Because of the rule to pick every fifth one, I had to miss the "Golden City" geode, which is one I use when I feel especially accomplished, and "Hazy Mars" which is for anxiety and uncertainty about the future. This is "Meadowlands" whose description is "que te quiero verde" -- "how much I want you green," a line from one of Federico Garcia Lorca's best known poems, which is about the impossibility of desire, but that's not what it means here. Here, it's about fecundity and late winter (which is the greening time of year where I live).
This geode has a mimulus in it. Mimulus is a genus of funny-faced little California wildflowers. Some of them are yellow and orange sticky monkey flowers which grow on waist-high bushes and can cover whole hillsides of disturbed earth and bloom from midspring into fall. This one is a bright pink Death Valley one that grows very low to the ground.

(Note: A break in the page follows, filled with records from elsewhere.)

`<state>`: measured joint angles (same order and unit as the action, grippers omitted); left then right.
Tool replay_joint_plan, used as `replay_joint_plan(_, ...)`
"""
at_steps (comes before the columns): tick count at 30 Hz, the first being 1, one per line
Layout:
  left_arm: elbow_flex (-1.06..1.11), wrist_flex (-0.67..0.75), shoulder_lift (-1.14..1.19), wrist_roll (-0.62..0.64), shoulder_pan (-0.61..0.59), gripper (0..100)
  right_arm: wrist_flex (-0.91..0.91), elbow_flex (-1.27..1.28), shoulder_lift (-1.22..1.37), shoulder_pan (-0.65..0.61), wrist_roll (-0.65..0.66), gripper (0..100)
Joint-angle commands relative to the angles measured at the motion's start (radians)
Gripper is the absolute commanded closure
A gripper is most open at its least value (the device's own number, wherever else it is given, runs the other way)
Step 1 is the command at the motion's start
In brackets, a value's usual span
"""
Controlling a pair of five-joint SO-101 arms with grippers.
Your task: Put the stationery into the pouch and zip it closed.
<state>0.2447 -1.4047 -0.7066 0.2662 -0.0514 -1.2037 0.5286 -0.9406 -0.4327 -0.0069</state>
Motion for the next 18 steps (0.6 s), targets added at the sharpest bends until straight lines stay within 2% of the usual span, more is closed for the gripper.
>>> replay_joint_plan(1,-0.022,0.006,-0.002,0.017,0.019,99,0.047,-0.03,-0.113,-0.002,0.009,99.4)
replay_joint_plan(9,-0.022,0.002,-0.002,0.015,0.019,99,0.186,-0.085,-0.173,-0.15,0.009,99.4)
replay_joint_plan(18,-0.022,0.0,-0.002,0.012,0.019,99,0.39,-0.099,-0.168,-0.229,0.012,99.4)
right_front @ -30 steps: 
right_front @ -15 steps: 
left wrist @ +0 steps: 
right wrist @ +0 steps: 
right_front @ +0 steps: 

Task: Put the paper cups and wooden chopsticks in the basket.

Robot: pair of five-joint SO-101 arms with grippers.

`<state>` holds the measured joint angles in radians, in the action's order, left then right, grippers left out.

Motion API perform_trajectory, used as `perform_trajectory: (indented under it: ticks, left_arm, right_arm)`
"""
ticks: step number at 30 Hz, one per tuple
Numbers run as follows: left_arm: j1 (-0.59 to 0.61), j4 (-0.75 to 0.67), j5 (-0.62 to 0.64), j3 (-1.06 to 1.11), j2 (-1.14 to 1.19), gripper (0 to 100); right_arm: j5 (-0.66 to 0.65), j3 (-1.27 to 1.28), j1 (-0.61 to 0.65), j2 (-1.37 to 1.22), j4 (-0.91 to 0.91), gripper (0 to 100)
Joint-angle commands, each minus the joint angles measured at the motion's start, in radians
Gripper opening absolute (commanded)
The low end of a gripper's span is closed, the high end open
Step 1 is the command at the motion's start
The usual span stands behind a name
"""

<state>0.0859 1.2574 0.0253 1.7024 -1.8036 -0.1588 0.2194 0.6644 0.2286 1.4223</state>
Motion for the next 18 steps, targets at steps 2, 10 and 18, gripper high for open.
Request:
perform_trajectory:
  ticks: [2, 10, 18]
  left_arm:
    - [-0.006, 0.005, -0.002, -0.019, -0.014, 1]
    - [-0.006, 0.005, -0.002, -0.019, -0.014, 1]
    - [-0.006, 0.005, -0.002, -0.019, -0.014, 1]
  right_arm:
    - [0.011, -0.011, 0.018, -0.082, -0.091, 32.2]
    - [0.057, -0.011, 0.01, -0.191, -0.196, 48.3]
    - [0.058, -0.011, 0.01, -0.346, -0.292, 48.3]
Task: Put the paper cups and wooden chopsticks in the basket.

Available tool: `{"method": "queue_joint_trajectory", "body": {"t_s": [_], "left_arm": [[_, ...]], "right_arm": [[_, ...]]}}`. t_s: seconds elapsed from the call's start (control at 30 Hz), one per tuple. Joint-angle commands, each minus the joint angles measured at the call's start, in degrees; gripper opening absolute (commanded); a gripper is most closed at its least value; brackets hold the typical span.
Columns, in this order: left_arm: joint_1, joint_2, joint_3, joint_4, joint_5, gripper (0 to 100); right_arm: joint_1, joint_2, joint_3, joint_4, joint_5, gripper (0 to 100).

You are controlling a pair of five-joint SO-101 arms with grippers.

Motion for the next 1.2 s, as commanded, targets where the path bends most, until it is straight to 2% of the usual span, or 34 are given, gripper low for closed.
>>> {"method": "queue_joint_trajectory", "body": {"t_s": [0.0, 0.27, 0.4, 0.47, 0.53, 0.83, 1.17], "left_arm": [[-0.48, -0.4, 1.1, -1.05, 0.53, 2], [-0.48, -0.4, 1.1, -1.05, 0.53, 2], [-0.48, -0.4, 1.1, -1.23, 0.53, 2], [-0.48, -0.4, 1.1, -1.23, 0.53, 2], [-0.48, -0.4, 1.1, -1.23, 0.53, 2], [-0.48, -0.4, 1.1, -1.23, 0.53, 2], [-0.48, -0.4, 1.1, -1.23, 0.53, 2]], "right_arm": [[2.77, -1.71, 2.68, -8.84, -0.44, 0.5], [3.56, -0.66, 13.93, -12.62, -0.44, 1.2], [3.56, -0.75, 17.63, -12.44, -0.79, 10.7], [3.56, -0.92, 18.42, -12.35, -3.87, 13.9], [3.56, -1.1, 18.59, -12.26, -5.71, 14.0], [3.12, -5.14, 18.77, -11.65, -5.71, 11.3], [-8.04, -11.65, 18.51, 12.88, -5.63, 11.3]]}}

I had to skip the cat's-eye and the wave geodes. The cat's-eye looks angry but I don't think it especially means anger to me. I think it's more about alertness. The wave is the one I use for grief and allied emotions.
This is a picture of Shawnadithit, Truganini, and Ishi, the stars of my story "Tasmanian Flower Basket" and all supposedly the last of their kind. Each of them spent their final days demonstrating their lost ways of life for the people whoi had exterminated their people. And it turned out that none of them really were the last ones, but I have yet to figure out what that means.
I cheated and skipped the genderfuck one because I explained it recently (it's from a wall in Berlin). This one will be my default until I make a new geode or something: it's me, standing next to Bertolt Brecht. I imprinted on Bertolt Brecht when I was really quite young -- ten? nine? -- because KPFA used to run Lotte Lenya singing bits of Brecht and Weil and there was some of his work around the house. Later I discovered his poetry. At the park where this statue sits, there are gauzy banners printed with his poems. They hang at person level, like Japanese door curtains, and you can walk right into the poems. My favorite one is there: "To Posterity." There's a photo or three of me wrapped in it, but not something that would make a good icon.
on another front, I got to sleep at around three this morning because of a combination of reading a stupid novel in the parking lot of the Watsonville KMart where I had gone looking for storage cube things for Frank and coming home and playing a stupid video game.